“O Alienista”, Machado de Assis

Por Edgard Corteletti

O conto “O Alienista” começa nos trazendo um pouco da história do Dr. Simão Bacamarte, reconhecido em sua época como o maior médico do Brasil, de Portugal e das Espanhas, tendo estudado em Coimbra e Pádua. Regressara aos trinta e quatro anos ao Brasil, contrariando o rei, que queria que ele permanecesse em Portugal, tamanha a sua importância. Bacamarte, contudo, preferiu residir em Itaguaí onde se dedicaria aos estudos da ciência. Aos quarenta anos casou-se com D. Evarista da Costa e Mascarenhas, uma viúva, que segundo o que nos narra, não era bonita nem simpática, mas fora escolhida como esposa por ser saudável e poder gerar filhos robustos e inteligentes, e que assim, o médico poderia se dedicar aos estudos, e não a contemplar a aparência física da consorte. Não tiveram, contudo, filhos; e assim, Bacamarte entregou-se ainda mais ao estudo da medicina, especialmente nos estudos da psique, das patologias cerebrais. Ele considerava a “saúde da alma” a ocupação mais digna que um médico poderia ter.

Em Itaguaí era costume que os ditos loucos, se agressivos, ficassem presos em alcovas em suas casas até que morressem, enquanto que os que não demonstravam sinal de agressividade tinham acesso à rua. Simão Bacamarte, entretanto, resolveu modificar tal dinâmica, e pediu junto à Câmara dos vereadores que pudesse tratar dos loucos em um edifício, todos reunidos. Tal decisão fez com que a região, que a recebera com resistência, a considerasse sintoma de demência, condição que insinuaram ser da esposa do médico.

Os vereadores, por sua vez, concordaram com a ideia de Bacamarte, que uma vez em posse de licença logo construiu a casa em que residiriam os ditos loucos, o asilo chamado “Casa Verde”, que era localizado na mais bela rua de Itaguaí da época. A abertura rendeu sete dias de celebrações com toda a pompa e circunstância, e a cidade de Itaguaí agora tinha uma residência para esses pacientes, que tudo indicava virem a ser bem tratados, o que rendeu ao médico um ar de nobreza aos olhos dos demais, que o admiravam.
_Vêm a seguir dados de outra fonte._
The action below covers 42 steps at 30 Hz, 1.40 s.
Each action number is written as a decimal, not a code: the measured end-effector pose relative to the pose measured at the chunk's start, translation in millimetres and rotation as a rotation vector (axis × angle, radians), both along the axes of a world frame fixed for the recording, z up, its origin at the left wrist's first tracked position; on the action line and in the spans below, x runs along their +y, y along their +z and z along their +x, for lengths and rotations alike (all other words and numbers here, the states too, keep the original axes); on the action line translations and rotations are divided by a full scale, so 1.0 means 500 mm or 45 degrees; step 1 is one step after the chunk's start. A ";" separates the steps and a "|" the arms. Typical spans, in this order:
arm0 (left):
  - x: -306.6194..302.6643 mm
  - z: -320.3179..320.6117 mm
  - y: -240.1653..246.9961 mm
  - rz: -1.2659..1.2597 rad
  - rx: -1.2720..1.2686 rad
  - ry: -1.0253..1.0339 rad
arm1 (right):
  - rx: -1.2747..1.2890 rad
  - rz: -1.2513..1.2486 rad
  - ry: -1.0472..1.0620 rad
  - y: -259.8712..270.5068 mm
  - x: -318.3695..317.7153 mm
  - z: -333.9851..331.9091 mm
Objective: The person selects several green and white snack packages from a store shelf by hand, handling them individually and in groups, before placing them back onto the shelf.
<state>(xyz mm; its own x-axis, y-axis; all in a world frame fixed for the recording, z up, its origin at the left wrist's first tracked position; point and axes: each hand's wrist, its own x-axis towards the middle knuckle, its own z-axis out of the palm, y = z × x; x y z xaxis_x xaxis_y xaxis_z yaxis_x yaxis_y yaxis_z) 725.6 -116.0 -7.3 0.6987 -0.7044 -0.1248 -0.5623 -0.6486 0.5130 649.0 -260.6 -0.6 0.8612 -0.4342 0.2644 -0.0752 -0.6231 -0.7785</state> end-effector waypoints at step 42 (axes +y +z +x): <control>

Bacamarte tinha como intenção, segundo suas próprias palavras, usar de caridade e a partir de um aprofundado estudo da loucura e seus diversos graus, classificar os casos, descobrir a causa dos fenômenos e o “remédio universal”. Acreditava ser este o mistério de seu coração, e assim prestar bom
serviço à humanidade.

É descrita na obra também os costumes de alguns dos pacientes, e as histórias dos que se conhecia, no que o alienista por interesse científico as anotava, e passou a partir disso a categorizar os pacientes e estudar opções medicamentosas, estando completamente voltado ao trabalho e deixando a desejar enquanto cônjuge, no que não dirigia a palavra à esposa, que em sua tristeza adoecia e sofria calada, não querendo queixar-se ao marido. Até que, por questionamento deste, o revelou seu sentimento, no que ele lhe sugeriu que realizasse antigo desejo, o de visitar o Rio de Janeiro, podendo ela gozar do luxo de viajar com a tia, com todas as despesas pagas, visto o tanto de dinheiro que o médico estava acumulando, que ele a revelara. Por fim, D. Evarista viajou, não apenas com a tia, mas com toda uma comitiva. E no que chorava durante a despedida, em nada comoveu o consorte, que só se importava com a
ciência e seus estudos.

Um dia em meio ao trabalho com um medicamento, o botânico Crispim Soares, amigo de Bacamarte, é convocado à presença deste, no que lhe prometia uma brilhante ideia, uma revolução científica. Tratava-se de uma ampliação do conceito de loucura, fenômeno que, então, estaria presente em muitos cérebros, inclusive de célebres gênios da humanidade. A partir desse ponto, desenrola-se no conto o inusitado, de que o alienista passa a encarcerar qualquer cidadão no asilo, sem, aparentemente, qualquer tipo de critério, o que gerou pavor e muita fofoca pela vila de Itaguaí.

Esse é, sem dúvida, um conto de qualidade ímpar, brilhante obra de Machado de Assis. De leitura rápida devido ao tamanho do conto, pode-se ler de uma vez só – até porque, não dá vontade de interromper a leitura, mas de ir até o fim para descobrir cada acontecimento até o desfecho da história. Fica, então, a recomendação desta excelente obra daquele que é, merecidamente, considerado o maior autor brasileiro de todos os tempos.